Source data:
==========

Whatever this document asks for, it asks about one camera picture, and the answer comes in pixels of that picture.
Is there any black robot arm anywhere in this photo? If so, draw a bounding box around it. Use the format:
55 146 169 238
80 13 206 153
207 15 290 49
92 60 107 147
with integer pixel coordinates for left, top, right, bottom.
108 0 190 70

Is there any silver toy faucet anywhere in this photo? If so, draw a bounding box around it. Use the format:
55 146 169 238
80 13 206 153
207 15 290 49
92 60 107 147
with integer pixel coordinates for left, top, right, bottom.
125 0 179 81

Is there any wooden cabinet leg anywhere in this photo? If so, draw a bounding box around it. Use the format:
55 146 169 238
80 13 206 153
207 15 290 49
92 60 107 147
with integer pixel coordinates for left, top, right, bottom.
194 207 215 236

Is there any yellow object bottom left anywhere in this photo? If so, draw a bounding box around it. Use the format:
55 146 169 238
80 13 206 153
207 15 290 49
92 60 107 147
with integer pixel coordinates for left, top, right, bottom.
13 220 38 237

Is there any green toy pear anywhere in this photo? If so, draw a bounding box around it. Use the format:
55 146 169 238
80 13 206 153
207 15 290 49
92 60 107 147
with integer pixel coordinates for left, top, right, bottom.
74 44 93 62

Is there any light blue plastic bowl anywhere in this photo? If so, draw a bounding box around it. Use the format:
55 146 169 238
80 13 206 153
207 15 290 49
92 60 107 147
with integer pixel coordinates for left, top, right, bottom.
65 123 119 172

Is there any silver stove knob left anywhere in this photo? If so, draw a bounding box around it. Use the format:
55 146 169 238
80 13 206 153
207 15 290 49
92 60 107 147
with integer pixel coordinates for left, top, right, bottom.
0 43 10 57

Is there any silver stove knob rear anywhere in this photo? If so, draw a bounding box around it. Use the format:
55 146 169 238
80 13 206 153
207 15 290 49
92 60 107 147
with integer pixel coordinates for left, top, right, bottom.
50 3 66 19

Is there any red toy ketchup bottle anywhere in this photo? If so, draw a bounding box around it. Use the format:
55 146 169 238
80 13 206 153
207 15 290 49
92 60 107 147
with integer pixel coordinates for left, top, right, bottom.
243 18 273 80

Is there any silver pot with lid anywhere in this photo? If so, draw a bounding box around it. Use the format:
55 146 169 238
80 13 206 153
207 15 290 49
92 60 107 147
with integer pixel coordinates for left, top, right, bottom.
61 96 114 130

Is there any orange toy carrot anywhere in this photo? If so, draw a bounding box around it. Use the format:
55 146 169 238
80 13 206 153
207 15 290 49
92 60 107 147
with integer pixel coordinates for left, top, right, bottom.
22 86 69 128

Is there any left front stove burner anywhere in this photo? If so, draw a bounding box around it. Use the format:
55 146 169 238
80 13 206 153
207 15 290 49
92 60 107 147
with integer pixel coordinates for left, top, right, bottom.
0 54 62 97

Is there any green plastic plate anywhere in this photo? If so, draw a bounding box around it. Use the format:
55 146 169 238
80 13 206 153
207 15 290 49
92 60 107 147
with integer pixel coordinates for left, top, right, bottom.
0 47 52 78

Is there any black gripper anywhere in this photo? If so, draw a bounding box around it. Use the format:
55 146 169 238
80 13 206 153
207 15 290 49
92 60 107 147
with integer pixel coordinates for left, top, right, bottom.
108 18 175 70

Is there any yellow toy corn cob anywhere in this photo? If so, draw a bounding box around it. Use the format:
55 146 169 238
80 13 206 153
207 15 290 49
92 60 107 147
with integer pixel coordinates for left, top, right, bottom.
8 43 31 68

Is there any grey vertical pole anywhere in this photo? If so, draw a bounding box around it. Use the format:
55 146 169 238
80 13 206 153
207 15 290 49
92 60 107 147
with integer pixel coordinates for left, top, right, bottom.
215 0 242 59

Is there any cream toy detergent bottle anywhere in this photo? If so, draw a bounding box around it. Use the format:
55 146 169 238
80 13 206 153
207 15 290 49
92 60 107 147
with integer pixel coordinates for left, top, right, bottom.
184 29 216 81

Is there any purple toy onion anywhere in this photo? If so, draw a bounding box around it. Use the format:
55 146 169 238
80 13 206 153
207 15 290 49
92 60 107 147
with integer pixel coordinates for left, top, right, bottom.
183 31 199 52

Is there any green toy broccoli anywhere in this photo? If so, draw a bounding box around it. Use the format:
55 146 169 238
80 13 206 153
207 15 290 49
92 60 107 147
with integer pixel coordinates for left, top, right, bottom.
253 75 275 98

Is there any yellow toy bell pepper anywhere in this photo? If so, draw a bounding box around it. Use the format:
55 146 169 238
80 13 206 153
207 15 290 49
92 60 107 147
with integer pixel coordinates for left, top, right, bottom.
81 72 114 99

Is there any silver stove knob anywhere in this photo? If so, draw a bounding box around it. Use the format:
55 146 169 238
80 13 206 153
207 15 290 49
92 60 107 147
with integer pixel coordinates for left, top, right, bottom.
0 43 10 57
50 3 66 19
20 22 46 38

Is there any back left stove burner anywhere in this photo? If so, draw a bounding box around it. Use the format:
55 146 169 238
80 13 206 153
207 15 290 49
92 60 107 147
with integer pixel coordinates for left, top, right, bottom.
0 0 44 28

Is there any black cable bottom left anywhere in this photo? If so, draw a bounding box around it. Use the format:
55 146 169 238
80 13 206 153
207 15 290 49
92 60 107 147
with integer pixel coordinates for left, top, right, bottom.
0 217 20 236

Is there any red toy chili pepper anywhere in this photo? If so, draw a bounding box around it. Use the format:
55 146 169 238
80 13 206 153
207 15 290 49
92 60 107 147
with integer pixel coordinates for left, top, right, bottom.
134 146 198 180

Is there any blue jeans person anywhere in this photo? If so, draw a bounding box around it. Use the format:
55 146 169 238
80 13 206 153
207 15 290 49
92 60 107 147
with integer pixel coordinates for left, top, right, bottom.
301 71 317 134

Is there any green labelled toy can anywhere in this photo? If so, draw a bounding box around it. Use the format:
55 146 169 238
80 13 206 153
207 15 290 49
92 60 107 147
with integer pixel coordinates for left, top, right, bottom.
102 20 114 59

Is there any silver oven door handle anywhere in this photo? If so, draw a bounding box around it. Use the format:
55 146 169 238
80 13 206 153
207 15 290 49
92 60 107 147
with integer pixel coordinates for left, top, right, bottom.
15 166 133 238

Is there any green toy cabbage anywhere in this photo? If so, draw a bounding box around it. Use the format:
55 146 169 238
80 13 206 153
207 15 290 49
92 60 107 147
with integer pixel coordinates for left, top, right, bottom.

==========

▸ What needs to be done
Would you set down every record again, exactly as it appears above?

▸ Response for this exercise
Whatever this document asks for, it asks about one camera picture, and the answer comes in pixels of that picture.
Is there any black robot arm anywhere in this photo? If so, draw a bounding box around it. Use the format:
55 146 169 238
80 13 206 153
207 15 290 49
92 60 107 147
with integer pixel coordinates for left, top, right, bottom.
108 0 190 70

Is there any silver toy faucet anywhere in this photo? If so, draw a bounding box around it. Use the format:
55 146 169 238
80 13 206 153
207 15 290 49
92 60 107 147
with integer pixel coordinates for left, top, right, bottom.
125 0 179 81

Is there any wooden cabinet leg anywhere in this photo? If so, draw a bounding box around it. Use the format:
55 146 169 238
80 13 206 153
207 15 290 49
92 60 107 147
with integer pixel coordinates for left, top, right, bottom.
194 207 215 236

Is there any yellow object bottom left anywhere in this photo? If so, draw a bounding box around it. Use the format:
55 146 169 238
80 13 206 153
207 15 290 49
92 60 107 147
with integer pixel coordinates for left, top, right, bottom.
13 220 38 237

Is there any green toy pear anywhere in this photo? If so, draw a bounding box around it. Use the format:
55 146 169 238
80 13 206 153
207 15 290 49
92 60 107 147
with integer pixel coordinates for left, top, right, bottom.
74 44 93 62

Is there any light blue plastic bowl anywhere in this photo? If so, draw a bounding box around it. Use the format:
55 146 169 238
80 13 206 153
207 15 290 49
92 60 107 147
with integer pixel coordinates for left, top, right, bottom.
65 123 119 172

Is there any silver stove knob left anywhere in this photo? If so, draw a bounding box around it. Use the format:
55 146 169 238
80 13 206 153
207 15 290 49
92 60 107 147
with integer pixel coordinates for left, top, right, bottom.
0 43 10 57

Is there any silver stove knob rear anywhere in this photo? If so, draw a bounding box around it. Use the format:
55 146 169 238
80 13 206 153
207 15 290 49
92 60 107 147
with integer pixel coordinates for left, top, right, bottom.
50 3 66 19

Is there any red toy ketchup bottle anywhere in this photo? If so, draw a bounding box around it. Use the format:
55 146 169 238
80 13 206 153
207 15 290 49
92 60 107 147
with integer pixel coordinates for left, top, right, bottom.
243 18 273 80

Is there any silver pot with lid anywhere in this photo? If so, draw a bounding box around it. Use the format:
55 146 169 238
80 13 206 153
207 15 290 49
92 60 107 147
with integer pixel coordinates for left, top, right, bottom.
61 96 114 130

Is there any orange toy carrot anywhere in this photo? If so, draw a bounding box around it. Use the format:
55 146 169 238
80 13 206 153
207 15 290 49
92 60 107 147
with integer pixel coordinates for left, top, right, bottom.
22 86 69 128

Is there any left front stove burner anywhere in this photo? If so, draw a bounding box around it. Use the format:
55 146 169 238
80 13 206 153
207 15 290 49
92 60 107 147
with integer pixel coordinates for left, top, right, bottom.
0 54 62 97

Is there any green plastic plate anywhere in this photo? If so, draw a bounding box around it. Use the format:
55 146 169 238
80 13 206 153
207 15 290 49
92 60 107 147
with integer pixel coordinates for left, top, right, bottom.
0 47 52 78

Is there any black gripper anywhere in this photo? If so, draw a bounding box around it. Use the format:
55 146 169 238
80 13 206 153
207 15 290 49
92 60 107 147
with integer pixel coordinates for left, top, right, bottom.
108 18 175 70

Is there any yellow toy corn cob anywhere in this photo? If so, draw a bounding box around it. Use the format:
55 146 169 238
80 13 206 153
207 15 290 49
92 60 107 147
with integer pixel coordinates for left, top, right, bottom.
8 43 31 68

Is there any grey vertical pole anywhere in this photo? If so, draw a bounding box around it. Use the format:
55 146 169 238
80 13 206 153
207 15 290 49
92 60 107 147
with integer pixel coordinates for left, top, right, bottom.
215 0 242 59

Is there any cream toy detergent bottle anywhere in this photo? If so, draw a bounding box around it. Use the format:
55 146 169 238
80 13 206 153
207 15 290 49
92 60 107 147
with integer pixel coordinates for left, top, right, bottom.
184 29 216 81

Is there any purple toy onion anywhere in this photo? If so, draw a bounding box around it. Use the format:
55 146 169 238
80 13 206 153
207 15 290 49
92 60 107 147
with integer pixel coordinates for left, top, right, bottom.
183 31 199 52

Is there any green toy broccoli anywhere in this photo? If so, draw a bounding box around it. Use the format:
55 146 169 238
80 13 206 153
207 15 290 49
92 60 107 147
with integer pixel coordinates for left, top, right, bottom.
253 75 275 98

Is there any yellow toy bell pepper anywhere in this photo? If so, draw a bounding box around it. Use the format:
55 146 169 238
80 13 206 153
207 15 290 49
92 60 107 147
with integer pixel coordinates for left, top, right, bottom.
81 72 114 99

Is there any silver stove knob anywhere in this photo? If so, draw a bounding box around it. Use the format:
55 146 169 238
80 13 206 153
207 15 290 49
92 60 107 147
with integer pixel coordinates for left, top, right, bottom.
0 43 10 57
50 3 66 19
20 22 46 38

Is there any back left stove burner anywhere in this photo? If so, draw a bounding box around it. Use the format:
55 146 169 238
80 13 206 153
207 15 290 49
92 60 107 147
with integer pixel coordinates for left, top, right, bottom.
0 0 44 28

Is there any black cable bottom left anywhere in this photo? If so, draw a bounding box around it. Use the format:
55 146 169 238
80 13 206 153
207 15 290 49
92 60 107 147
with integer pixel coordinates for left, top, right, bottom.
0 217 20 236

Is there any red toy chili pepper anywhere in this photo? If so, draw a bounding box around it. Use the format:
55 146 169 238
80 13 206 153
207 15 290 49
92 60 107 147
with integer pixel coordinates for left, top, right, bottom.
134 146 198 180

Is there any blue jeans person anywhere in this photo? If so, draw a bounding box around it. Use the format:
55 146 169 238
80 13 206 153
207 15 290 49
92 60 107 147
with integer pixel coordinates for left, top, right, bottom.
301 71 317 134

Is there any green labelled toy can anywhere in this photo? If so, draw a bounding box around it. Use the format:
55 146 169 238
80 13 206 153
207 15 290 49
92 60 107 147
with integer pixel coordinates for left, top, right, bottom.
102 20 114 59

Is there any silver oven door handle anywhere in this photo? If so, draw a bounding box around it. Use the format:
55 146 169 238
80 13 206 153
207 15 290 49
92 60 107 147
with integer pixel coordinates for left, top, right, bottom.
15 166 133 238

Is there any green toy cabbage anywhere in this photo? If so, draw a bounding box around it. Use the format:
55 146 169 238
80 13 206 153
207 15 290 49
92 60 107 147
with integer pixel coordinates for left, top, right, bottom.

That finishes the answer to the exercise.